* PROMPT: Go through the listing and transcribe each line exactly.

* DATA SHOWN:
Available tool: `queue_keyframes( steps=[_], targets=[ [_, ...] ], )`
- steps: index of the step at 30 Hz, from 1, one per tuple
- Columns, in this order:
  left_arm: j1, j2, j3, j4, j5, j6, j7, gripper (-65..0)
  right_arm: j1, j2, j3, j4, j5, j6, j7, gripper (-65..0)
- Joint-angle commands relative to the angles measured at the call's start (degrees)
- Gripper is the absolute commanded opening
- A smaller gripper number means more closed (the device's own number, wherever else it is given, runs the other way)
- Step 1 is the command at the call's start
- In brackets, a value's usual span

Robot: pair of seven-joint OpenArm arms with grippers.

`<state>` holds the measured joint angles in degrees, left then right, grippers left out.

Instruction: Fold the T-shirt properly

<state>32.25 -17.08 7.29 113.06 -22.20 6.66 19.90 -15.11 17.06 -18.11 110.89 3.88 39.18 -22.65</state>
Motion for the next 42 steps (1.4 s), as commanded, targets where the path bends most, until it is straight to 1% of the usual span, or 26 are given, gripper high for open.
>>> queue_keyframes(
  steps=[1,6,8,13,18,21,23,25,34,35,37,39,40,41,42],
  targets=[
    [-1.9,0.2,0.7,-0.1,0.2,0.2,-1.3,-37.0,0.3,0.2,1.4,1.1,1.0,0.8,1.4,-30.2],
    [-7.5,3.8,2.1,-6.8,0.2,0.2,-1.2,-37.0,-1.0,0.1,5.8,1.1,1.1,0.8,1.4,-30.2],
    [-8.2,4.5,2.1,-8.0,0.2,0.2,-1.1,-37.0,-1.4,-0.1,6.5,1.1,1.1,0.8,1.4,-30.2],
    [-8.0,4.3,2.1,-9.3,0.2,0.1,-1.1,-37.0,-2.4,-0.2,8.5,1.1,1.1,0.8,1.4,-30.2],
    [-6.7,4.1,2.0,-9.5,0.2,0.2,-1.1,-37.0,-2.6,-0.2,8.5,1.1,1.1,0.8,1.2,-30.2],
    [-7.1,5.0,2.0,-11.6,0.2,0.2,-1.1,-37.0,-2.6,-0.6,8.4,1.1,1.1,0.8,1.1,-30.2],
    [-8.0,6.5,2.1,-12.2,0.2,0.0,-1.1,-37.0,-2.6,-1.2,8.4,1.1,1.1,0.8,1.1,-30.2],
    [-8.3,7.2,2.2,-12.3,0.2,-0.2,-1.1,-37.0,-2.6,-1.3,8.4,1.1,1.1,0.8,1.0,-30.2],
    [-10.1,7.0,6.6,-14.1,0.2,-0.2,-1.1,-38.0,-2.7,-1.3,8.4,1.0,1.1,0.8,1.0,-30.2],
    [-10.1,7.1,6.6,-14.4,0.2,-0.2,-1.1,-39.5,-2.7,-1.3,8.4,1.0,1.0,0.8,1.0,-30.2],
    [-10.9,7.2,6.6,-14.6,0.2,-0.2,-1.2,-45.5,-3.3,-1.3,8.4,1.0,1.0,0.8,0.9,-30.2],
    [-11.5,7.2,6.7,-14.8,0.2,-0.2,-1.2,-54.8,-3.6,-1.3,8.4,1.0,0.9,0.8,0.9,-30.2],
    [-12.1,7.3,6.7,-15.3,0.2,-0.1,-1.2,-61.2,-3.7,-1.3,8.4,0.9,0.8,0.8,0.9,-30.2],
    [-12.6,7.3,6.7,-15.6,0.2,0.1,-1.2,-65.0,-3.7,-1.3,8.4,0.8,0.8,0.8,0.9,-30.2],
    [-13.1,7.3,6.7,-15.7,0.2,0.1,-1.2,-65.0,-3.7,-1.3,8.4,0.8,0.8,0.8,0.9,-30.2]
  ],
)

* TASK RESULT:
Available tool: `queue_keyframes( steps=[_], targets=[ [_, ...] ], )`
- steps: index of the step at 30 Hz, from 1, one per tuple
- Columns, in this order:
  left_arm: j1, j2, j3, j4, j5, j6, j7, gripper (-65..0)
  right_arm: j1, j2, j3, j4, j5, j6, j7, gripper (-65..0)
- Joint-angle commands relative to the angles measured at the call's start (degrees)
- Gripper is the absolute commanded opening
- A smaller gripper number means more closed (the device's own number, wherever else it is given, runs the other way)
- Step 1 is the command at the call's start
- In brackets, a value's usual span

Robot: pair of seven-joint OpenArm arms with grippers.

`<state>` holds the measured joint angles in degrees, left then right, grippers left out.

Instruction: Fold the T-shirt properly

<state>32.25 -17.08 7.29 113.06 -22.20 6.66 19.90 -15.11 17.06 -18.11 110.89 3.88 39.18 -22.65</state>
Motion for the next 42 steps (1.4 s), as commanded, targets where the path bends most, until it is straight to 1% of the usual span, or 26 are given, gripper high for open.
>>> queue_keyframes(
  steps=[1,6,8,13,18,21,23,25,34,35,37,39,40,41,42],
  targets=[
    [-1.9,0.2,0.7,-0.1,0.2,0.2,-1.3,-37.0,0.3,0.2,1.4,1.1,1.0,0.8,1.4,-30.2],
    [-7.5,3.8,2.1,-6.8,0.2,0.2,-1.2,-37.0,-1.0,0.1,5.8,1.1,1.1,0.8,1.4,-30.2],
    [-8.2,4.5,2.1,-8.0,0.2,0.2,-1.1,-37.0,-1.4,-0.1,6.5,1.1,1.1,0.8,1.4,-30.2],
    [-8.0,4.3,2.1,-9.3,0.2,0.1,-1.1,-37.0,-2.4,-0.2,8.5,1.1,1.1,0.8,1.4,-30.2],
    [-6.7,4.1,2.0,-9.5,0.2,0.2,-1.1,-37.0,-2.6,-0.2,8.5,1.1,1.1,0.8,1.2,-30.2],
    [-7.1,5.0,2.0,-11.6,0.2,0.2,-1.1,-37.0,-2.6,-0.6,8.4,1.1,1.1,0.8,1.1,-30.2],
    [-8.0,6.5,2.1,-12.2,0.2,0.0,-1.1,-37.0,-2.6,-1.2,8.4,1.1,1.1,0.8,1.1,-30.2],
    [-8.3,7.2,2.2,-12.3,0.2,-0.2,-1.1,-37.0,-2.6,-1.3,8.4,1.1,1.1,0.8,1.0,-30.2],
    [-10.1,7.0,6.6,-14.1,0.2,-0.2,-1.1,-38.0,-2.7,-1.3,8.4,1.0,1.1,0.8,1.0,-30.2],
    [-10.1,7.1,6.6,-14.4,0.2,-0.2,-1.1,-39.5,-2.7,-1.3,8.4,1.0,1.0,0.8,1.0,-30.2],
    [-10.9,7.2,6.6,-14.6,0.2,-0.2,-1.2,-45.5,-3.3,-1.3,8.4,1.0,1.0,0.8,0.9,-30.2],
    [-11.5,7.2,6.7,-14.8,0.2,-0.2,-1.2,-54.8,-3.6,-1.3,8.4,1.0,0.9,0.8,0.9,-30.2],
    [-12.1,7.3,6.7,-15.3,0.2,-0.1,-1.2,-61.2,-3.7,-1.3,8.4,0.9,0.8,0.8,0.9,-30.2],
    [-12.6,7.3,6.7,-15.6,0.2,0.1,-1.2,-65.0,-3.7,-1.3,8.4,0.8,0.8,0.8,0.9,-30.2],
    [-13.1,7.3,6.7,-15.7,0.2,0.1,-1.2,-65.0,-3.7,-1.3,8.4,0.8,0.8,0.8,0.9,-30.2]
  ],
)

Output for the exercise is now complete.